● Exercise instructions
Go through the data from its first line and retype each line, stopping once the line containing "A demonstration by" has been retyped.

● Data below
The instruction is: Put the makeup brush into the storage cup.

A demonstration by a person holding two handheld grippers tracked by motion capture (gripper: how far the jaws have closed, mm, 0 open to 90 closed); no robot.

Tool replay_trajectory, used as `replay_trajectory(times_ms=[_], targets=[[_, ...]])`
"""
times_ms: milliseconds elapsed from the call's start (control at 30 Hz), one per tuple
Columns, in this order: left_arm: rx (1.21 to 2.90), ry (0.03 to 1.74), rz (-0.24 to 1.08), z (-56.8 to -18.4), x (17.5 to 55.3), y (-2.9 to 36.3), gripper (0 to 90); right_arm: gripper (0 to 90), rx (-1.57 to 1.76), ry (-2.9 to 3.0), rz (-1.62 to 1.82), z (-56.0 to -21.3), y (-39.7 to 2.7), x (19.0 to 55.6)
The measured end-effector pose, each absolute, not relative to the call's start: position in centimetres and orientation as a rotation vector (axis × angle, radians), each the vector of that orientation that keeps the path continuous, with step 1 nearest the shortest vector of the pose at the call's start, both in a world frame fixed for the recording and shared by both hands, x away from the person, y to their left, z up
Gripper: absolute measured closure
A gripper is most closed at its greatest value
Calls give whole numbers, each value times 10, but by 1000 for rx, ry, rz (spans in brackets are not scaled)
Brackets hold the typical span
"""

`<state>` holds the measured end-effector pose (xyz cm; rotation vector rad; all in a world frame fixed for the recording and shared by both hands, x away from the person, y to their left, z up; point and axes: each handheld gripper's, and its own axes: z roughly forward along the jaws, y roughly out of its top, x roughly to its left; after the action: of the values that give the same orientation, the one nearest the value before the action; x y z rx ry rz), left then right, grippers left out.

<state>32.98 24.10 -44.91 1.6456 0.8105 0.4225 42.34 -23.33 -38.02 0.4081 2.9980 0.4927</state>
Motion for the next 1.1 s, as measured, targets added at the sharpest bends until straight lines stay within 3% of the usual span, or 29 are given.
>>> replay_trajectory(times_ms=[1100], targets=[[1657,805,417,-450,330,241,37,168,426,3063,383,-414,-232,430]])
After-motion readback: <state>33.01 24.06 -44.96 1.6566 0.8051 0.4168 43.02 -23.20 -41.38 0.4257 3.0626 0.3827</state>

● Reply
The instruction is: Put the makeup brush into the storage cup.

A demonstration by a person holding two handheld grippers tracked by motion capture (gripper: how far the jaws have closed, mm, 0 open to 90 closed); no robot.

What was requested is fully covered by this answer.